IPoIB: Fix crash due to skb double destruct
authorShlomo Pongratz <shlomop@mellanox.com>
Mon, 4 Feb 2013 15:29:10 +0000 (15:29 +0000)
committerRoland Dreier <roland@purestorage.com>
Tue, 5 Feb 2013 17:35:06 +0000 (09:35 -0800)
After commit b13912bbb4a2 ("IPoIB: Call skb_dst_drop() once skb is
enqueued for sending"), using connected mode and running multithreaded
iperf for long time, ie

    iperf -c <IP> -P 16 -t 3600

results in a crash.

After the above-mentioned patch, the driver is calling skb_orphan() and
skb_dst_drop() after calling post_send() in ipoib_cm.c::ipoib_cm_send()
(also in ipoib_ib.c::ipoib_send())

The problem with this is, as is written in a comment in both routines,
"it's entirely possible that the completion handler will run before we
execute anything after the post_send()."  This leads to running the
skb cleanup routines simultaneously in two different contexts.

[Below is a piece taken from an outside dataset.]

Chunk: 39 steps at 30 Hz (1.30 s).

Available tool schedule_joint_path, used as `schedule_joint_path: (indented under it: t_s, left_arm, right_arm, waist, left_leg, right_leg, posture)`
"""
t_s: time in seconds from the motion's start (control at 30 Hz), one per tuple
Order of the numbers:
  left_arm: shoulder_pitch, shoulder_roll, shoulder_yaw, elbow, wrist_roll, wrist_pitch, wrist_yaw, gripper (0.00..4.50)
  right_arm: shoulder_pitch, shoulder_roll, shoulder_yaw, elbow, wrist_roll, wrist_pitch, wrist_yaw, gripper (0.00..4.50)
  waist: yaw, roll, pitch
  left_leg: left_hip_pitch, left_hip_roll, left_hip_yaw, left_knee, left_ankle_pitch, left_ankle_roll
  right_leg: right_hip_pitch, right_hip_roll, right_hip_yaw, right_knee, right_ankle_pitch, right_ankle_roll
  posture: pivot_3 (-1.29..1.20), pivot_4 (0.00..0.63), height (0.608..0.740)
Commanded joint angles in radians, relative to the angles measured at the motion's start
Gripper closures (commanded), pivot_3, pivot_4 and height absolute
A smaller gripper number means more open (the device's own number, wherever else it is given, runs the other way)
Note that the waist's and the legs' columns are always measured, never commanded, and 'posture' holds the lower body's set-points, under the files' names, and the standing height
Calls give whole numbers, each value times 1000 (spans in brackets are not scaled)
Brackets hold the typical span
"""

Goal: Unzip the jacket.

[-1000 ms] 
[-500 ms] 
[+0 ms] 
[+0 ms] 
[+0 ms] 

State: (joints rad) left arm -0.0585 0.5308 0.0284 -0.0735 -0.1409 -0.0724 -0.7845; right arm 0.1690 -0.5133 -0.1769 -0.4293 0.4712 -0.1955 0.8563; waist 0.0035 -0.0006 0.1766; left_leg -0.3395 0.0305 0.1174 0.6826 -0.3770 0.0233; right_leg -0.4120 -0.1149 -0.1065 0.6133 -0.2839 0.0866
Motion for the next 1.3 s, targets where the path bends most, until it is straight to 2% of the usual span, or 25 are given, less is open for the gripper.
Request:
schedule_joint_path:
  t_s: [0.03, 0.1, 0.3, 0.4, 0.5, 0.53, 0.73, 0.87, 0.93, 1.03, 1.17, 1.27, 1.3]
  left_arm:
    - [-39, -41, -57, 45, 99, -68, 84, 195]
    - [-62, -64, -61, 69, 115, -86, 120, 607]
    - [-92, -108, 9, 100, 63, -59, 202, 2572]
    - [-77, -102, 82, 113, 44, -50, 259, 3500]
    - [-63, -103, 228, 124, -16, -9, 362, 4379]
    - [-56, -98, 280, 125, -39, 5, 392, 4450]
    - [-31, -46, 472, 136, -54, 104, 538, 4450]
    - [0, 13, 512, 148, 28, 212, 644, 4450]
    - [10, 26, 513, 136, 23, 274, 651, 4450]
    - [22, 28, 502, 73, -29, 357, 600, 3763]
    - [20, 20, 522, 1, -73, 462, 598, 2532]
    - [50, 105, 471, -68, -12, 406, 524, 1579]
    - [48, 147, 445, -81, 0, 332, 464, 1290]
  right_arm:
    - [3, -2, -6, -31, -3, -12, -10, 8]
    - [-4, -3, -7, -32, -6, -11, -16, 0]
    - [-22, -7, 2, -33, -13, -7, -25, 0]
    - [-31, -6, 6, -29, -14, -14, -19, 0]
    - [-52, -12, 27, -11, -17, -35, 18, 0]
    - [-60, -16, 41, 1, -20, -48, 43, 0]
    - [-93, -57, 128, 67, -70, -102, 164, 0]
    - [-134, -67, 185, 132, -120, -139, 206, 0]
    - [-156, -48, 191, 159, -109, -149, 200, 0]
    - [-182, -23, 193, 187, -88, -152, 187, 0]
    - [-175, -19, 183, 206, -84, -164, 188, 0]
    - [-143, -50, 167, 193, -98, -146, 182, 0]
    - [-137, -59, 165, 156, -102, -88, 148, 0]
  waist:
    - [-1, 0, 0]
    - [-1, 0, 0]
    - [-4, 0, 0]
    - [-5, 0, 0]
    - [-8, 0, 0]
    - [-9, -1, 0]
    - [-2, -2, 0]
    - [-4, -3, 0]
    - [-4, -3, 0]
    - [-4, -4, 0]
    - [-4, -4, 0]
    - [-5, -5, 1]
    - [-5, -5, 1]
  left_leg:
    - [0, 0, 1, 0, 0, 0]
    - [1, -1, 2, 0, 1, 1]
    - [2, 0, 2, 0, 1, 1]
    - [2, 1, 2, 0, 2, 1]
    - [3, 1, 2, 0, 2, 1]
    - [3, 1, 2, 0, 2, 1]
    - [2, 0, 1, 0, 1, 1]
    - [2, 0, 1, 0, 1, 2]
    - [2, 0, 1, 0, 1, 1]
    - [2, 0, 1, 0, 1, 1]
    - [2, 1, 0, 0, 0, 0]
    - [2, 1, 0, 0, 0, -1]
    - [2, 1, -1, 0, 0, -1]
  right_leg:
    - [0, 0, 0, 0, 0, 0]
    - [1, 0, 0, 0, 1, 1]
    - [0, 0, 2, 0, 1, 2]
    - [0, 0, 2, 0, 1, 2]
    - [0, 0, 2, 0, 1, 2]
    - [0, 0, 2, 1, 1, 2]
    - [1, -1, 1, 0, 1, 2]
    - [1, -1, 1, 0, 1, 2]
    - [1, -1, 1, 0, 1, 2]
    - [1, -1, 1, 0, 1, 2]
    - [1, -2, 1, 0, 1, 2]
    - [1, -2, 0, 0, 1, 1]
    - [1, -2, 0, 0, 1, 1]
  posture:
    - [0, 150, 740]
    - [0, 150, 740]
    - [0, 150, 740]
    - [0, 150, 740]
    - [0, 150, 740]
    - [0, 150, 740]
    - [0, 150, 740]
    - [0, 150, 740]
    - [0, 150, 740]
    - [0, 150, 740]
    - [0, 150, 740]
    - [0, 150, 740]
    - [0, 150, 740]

The solution is to always perform the skb_orphan() and skb_dst_drop()
before queueing the send work request.  If an error occurs, then it
will be no different than the regular case where dev_free_skb_any() in
the completion path, which is assumed to be after these two routines.

Signed-off-by: Shlomo Pongratz <shlomop@mellanox.com>
Signed-off-by: Roland Dreier <roland@purestorage.com>
drivers/infiniband/ulp/ipoib/ipoib_cm.c
drivers/infiniband/ulp/ipoib/ipoib_ib.c

index 03103d2bd641e715ce8ab18c147173bdc5624f21..67b0c1d23678d26565981cf9815993027c0a1b5e 100644 (file)
@@ -741,6 +741,9 @@ void ipoib_cm_send(struct net_device *dev, struct sk_buff *skb, struct ipoib_cm_
 
        tx_req->mapping = addr;
 
+       skb_orphan(skb);
+       skb_dst_drop(skb);
+
        rc = post_send(priv, tx, tx->tx_head & (ipoib_sendq_size - 1),
                       addr, skb->len);
        if (unlikely(rc)) {
@@ -752,9 +755,6 @@ void ipoib_cm_send(struct net_device *dev, struct sk_buff *skb, struct ipoib_cm_
                dev->trans_start = jiffies;
                ++tx->tx_head;
 
-               skb_orphan(skb);
-               skb_dst_drop(skb);
-
                if (++priv->tx_outstanding == ipoib_sendq_size) {
                        ipoib_dbg(priv, "TX ring 0x%x full, stopping kernel net queue\n",
                                  tx->qp->qp_num);
index a1bca70e20aa5b0ea33d4d5410e35b79531f77b6..2cfa76f5d99eac87bf788eb41bb2a7c3815ec700 100644 (file)
@@ -600,6 +600,9 @@ void ipoib_send(struct net_device *dev, struct sk_buff *skb,
                netif_stop_queue(dev);
        }
 
+       skb_orphan(skb);
+       skb_dst_drop(skb);
+
        rc = post_send(priv, priv->tx_head & (ipoib_sendq_size - 1),
                       address->ah, qpn, tx_req, phead, hlen);
        if (unlikely(rc)) {
@@ -615,9 +618,6 @@ void ipoib_send(struct net_device *dev, struct sk_buff *skb,
 
                address->last_send = priv->tx_head;
                ++priv->tx_head;
-
-               skb_orphan(skb);
-               skb_dst_drop(skb);
        }
 
        if (unlikely(priv->tx_outstanding > MAX_SEND_CQE))